January 17, 2018
It's easy to lean on oranges and Vitamin C supplements when cold season swings by for another round, but there's seldom much thought put into why the Big C is consumed in mass quantities during these periods at all.
Is it really helping to fight a cold, or is it just, possibly, a case of wishful thinking?
Curious, we reached out to Emily Scopelliti, an associate professor in Jefferson University's Department of Pharmacy, for an answer.
People load up this time of year on Vitamin C, especially those Emergen-C supplements, thinking it's a magic fix to a cold. Is there any truth to that?
Vitamin C is increased especially during times of a cold season, and the efficacy of a high dose of Vitamin C for preventing and treating a cold has been debated for years now. Using high doses of Vitamin C as a treatment after cold symptoms appear shows no effect on decreasing the severity of the cold or reducing the duration of the cold.
So, if you're looking to take it as a preventative, would that be effective?
It depends. There has been a review of several studies, and in general populations, supplementation doesn't really prevent colds at all. It doesn't do much for the general population, typically, but they did find that in those subjected to extreme physical exercises in cold environments--skiers, marathon runners, soldiers--they saw supplementation in those patients reduced cold incidence by half. But nothing in the general population, for data, supports either.
I'd say overall there's insufficient evidence from studies to support supplementation regularly, beyond what is recommended as far as dietary intake is concerned.
Why would people think Vitamin C would have this effect in the first place?
Years ago, studies were showing a possibility for immune-related response with Vitamin C, and anecdotally, I know people do truly believe in the use of Vitamin C, and I guess we're going by the fact that studies prove--again, there's not a lot of information to go by--there isn't any additional benefit, but there has been talk in the past of the potential for this.
As far as supplementation is concerned, all multivitamins have Vitamin C--anywhere from 60 to 100 mg, so that really adds up to the amount of Vitamin C that would be recommended in the diet."
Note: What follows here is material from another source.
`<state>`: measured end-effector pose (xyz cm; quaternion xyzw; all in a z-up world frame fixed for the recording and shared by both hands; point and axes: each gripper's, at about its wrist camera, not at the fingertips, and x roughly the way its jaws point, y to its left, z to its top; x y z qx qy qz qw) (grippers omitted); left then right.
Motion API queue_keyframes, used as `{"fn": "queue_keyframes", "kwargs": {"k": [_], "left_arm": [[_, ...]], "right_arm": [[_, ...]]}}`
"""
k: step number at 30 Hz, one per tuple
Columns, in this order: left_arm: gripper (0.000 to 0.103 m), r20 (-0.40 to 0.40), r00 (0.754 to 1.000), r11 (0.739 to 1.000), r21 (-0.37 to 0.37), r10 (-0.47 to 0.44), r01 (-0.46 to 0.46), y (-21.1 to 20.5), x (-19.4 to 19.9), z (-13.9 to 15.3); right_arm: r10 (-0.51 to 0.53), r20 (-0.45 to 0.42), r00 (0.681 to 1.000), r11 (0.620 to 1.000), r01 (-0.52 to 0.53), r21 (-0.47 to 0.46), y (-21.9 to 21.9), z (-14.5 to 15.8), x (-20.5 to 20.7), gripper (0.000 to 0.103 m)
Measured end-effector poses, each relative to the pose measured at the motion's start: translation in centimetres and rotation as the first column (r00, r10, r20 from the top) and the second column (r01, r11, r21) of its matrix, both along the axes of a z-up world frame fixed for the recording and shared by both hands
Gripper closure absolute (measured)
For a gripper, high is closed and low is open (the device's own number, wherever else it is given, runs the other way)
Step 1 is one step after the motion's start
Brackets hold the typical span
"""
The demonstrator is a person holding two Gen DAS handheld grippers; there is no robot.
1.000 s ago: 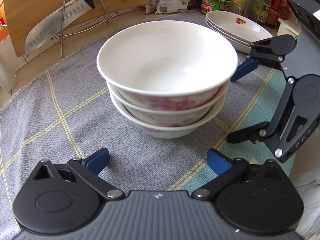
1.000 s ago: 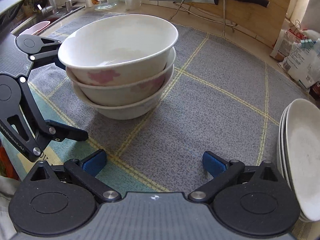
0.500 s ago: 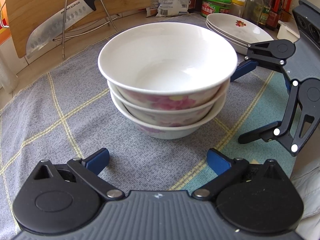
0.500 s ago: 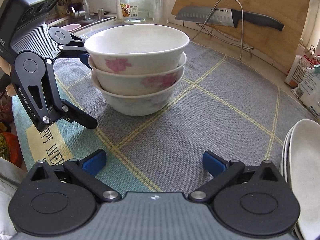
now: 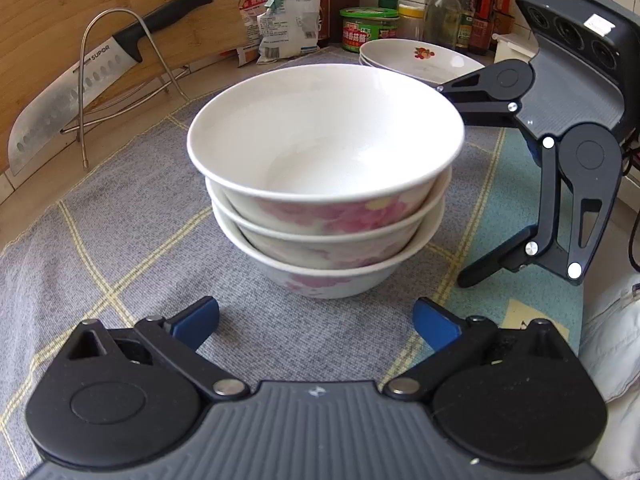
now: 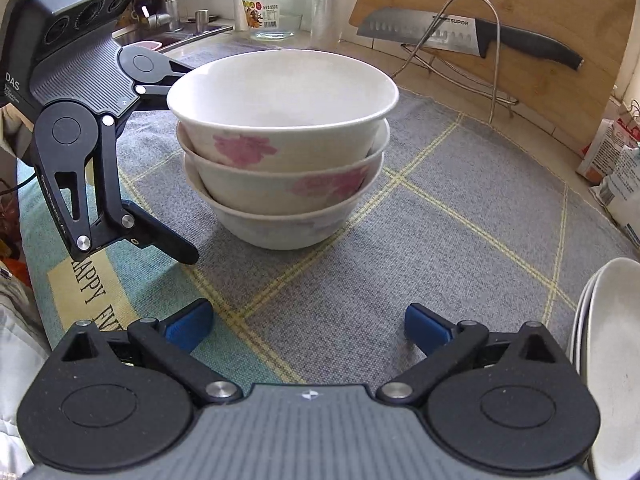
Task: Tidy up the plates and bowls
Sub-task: 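Grip the bowl stack rim with the right tool while the left tool clamps its side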
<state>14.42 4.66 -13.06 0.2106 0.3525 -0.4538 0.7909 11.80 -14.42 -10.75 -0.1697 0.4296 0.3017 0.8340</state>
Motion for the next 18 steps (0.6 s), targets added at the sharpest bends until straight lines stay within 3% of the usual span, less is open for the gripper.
{"fn": "queue_keyframes", "kwargs": {"k": [10,18], "left_arm": [[0.003,0.038,0.986,0.986,-0.032,-0.161,0.162,0.3,1.7,0.8],[0.012,0.008,0.970,0.969,-0.037,-0.244,0.244,0.2,2.4,0.9]], "right_arm": [[0.075,0.029,0.997,0.997,-0.074,-0.013,2.1,1.1,3.2,0.000],[0.144,0.014,0.989,0.990,-0.144,-0.015,2.3,1.6,4.0,0.004]]}}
In general, what does Vitamin C do for the body?
In general, Vitamin C is required for the synthesis of collagen. And that's an essential component of connective tissue. And I know you don't think of the immune system in regards to that, and [that synthesis is] really the main thing we think of in regards to Vitamin C. I don't know if you know the past history of scurvy, but that doesn't happen in the general population anymore and that's because of Vitamin C in our diet. That being said, that is the majority of, as far as the action of Vitamin C, the importance of having it in our system. As far as the cold is concerned, there isn't a lot of information in regards to the mechanism of action behind it.
Is there a vitamin that is ideal for this time of year?
As far as supplementation is concerned, all multivitamins have Vitamin C--anywhere from 60 to 100 mg, so that really adds up to the amount of Vitamin C that would be recommended in the diet. Females, the recommended intake is 75 milligrams, and males it's 90 mg. And if you eat a lot of fruits and vegetables, you do get the amount you need, as far as Vitamin C is concerned, but if you have supplementation that also includes the daily amount you would need. Emergen-C, on the other hand, has a lot more Vitamin C associated; 1,000 mg a day is what is there, but that's a supplemental dose.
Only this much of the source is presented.